I’m greeted by my old friend Rick “Skippy” Melling, and suddenly Solo Guy is in an awkward state of transition. Solo Guy practices few social graces and actually needs even fewer, and suddenly I’m struggling to switch environments and become Normal Guy, who actually talks and listens to people! Soon enough dozens of Gold Wings show up from their day trip and I’m talking to friends, some of whom I haven’t seen in years, and meeting new people as well. Gordo and Gibby and Roger and Marlene and Woodie and Gloria and Charlie and Bobbye and many others – it’s good to see all of them again. Almost everyone asks about Kitty, and in a text message exchange she mentions that maybe next year we can do a longer ride and she could come too.


Of course someone quickly points out that it was Gordo who sucked the diesel fuel out of my Gold Wing’s tank on that hillside a mile out of Leakey, Texas. Yes, I will forever be known as Diesel Boi to this crowd after that misadventure! And in my garage, on my Wall of Shame, I still have the gas can they made me ignominiously carry home with me from Texas!All the bikes and one car, maybe 40 or more, form up at 6:00 PM for the short ride to Toney’s Restaurant. It’s not a dive – the dining room looks nice. But the back room, where we are taken, now this is a no-frills crawfish-eating place! They do have a menu but most of us opt for all-you-can-eat mud bugs. The loud crowd numbers, to my count, about 55 people. It’s been a while since I’ve eaten crawfish and I find I’ve lost the knack.

Gordo shows me how to twist the tail away from the body, and then lacerate the back end of the tail with a thumbnail to easily extract the meat. “So you can do more than suck diesel fuel out of a tank!” I tell him.
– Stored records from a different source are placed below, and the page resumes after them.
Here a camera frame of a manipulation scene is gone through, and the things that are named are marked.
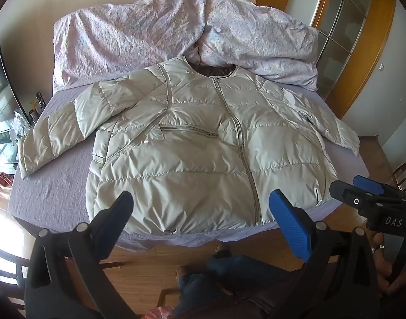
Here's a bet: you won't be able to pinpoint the glass door with wooden frame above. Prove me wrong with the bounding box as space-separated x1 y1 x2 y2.
310 0 397 120

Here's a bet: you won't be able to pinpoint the floral pink duvet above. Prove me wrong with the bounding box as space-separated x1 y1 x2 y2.
52 0 320 94

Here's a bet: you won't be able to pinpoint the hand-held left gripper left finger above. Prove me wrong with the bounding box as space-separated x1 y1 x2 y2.
24 190 138 319

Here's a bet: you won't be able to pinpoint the bed with purple sheet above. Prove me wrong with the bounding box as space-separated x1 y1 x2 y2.
8 73 370 252

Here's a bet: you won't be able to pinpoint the person's legs in jeans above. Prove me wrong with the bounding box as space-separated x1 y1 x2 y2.
176 254 311 319

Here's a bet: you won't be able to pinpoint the beige puffer jacket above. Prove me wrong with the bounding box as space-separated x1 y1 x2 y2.
19 56 361 236

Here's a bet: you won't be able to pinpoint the dark wooden chair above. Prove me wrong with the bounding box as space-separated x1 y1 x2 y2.
0 241 36 295

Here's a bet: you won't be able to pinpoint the clear plastic bag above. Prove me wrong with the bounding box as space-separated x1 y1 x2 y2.
10 111 32 140

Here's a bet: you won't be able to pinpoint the dark bottles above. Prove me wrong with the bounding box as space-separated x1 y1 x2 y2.
28 91 47 123

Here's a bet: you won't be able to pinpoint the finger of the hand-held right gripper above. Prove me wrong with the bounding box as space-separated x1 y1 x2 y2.
352 175 403 197
329 179 386 207

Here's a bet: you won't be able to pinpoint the person's right hand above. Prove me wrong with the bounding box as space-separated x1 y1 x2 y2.
372 232 406 296

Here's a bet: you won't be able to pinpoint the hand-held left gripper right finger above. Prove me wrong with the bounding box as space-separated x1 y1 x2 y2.
268 189 380 319

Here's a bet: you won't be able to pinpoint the brown shoe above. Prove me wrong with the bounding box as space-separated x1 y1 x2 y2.
214 242 232 259
175 265 192 288

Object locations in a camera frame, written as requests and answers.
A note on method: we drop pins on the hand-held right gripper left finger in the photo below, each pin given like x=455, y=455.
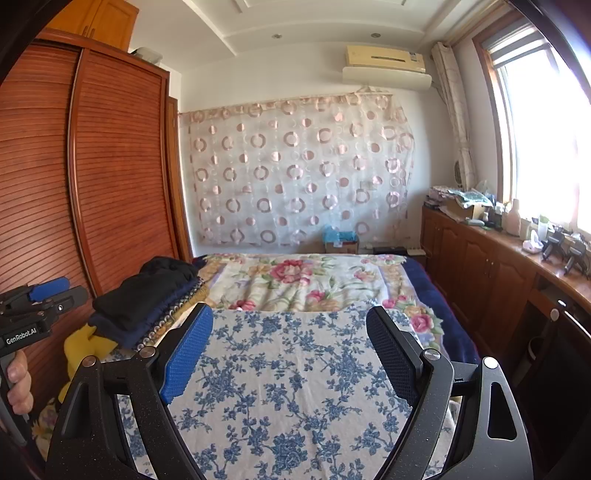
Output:
x=189, y=355

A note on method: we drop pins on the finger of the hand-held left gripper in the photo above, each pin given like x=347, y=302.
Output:
x=69, y=297
x=48, y=286

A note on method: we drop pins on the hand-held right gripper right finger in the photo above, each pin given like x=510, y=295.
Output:
x=392, y=355

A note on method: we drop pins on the black printed t-shirt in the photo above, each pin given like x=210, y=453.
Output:
x=138, y=295

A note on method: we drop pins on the folded navy clothes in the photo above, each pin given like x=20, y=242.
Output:
x=138, y=336

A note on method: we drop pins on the person's left hand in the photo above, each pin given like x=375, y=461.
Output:
x=18, y=392

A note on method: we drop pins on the yellow plush toy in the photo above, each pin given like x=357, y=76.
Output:
x=78, y=346

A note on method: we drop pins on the navy blanket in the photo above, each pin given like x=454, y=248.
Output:
x=448, y=304

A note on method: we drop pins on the yellow flower-print blanket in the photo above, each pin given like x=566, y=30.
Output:
x=41, y=415

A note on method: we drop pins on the blue floral bed sheet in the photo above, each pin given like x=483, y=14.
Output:
x=300, y=392

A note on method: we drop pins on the pink floral quilt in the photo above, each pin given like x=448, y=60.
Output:
x=300, y=286

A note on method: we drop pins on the cardboard box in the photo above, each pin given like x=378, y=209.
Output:
x=344, y=248

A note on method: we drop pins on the wooden louvered wardrobe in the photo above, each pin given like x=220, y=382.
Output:
x=115, y=184

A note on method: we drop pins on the wooden cabinet counter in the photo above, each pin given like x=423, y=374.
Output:
x=471, y=258

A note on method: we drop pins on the blue plastic bag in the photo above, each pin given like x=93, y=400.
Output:
x=337, y=233

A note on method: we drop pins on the pile of papers and bags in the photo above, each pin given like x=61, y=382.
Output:
x=457, y=196

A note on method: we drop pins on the white bottle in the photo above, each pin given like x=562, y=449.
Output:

“I’ll have to update my resume when I get home.”

I eat four heaping plates plus one non-heaping plate of these steaming succulent mud bugs, and then I’m done. I can eat no more. Wow, I wish we had these things in Virginia! I decide it is worth riding a thousand miles to eat them!

Back at the hotel, everyone chats and mingles in the parking lot. Roger Riley distributes necklaces with little crawfish attached. My transition to Normal Guy seems to have gone well. It’s good to see my old friends, some of whom have shared thousands of miles of riding with me.

I haven’t removed my contact lenses, so when I get to my room I carefully wash my hands several times and try to clean under the fingernails to remove all traces of the cooking spices. When I remove the lenses, there’s only a minor burning for a second. I must be getting better at this!Tomorrow there’s a planned ride activity, from which I will peel off sometime, or maybe wait until we arrive back at the hotel, and slide on over Gulfport to spend a bit of time with our son and family, who now live there. Being within 200 miles of Gulfport, I just can’t let the opportunity pass.

They tell me the ride leaves at 9:00 AM sharp, although nobody seems to know where we’re going. That pretty much works for me. I plan to be ready.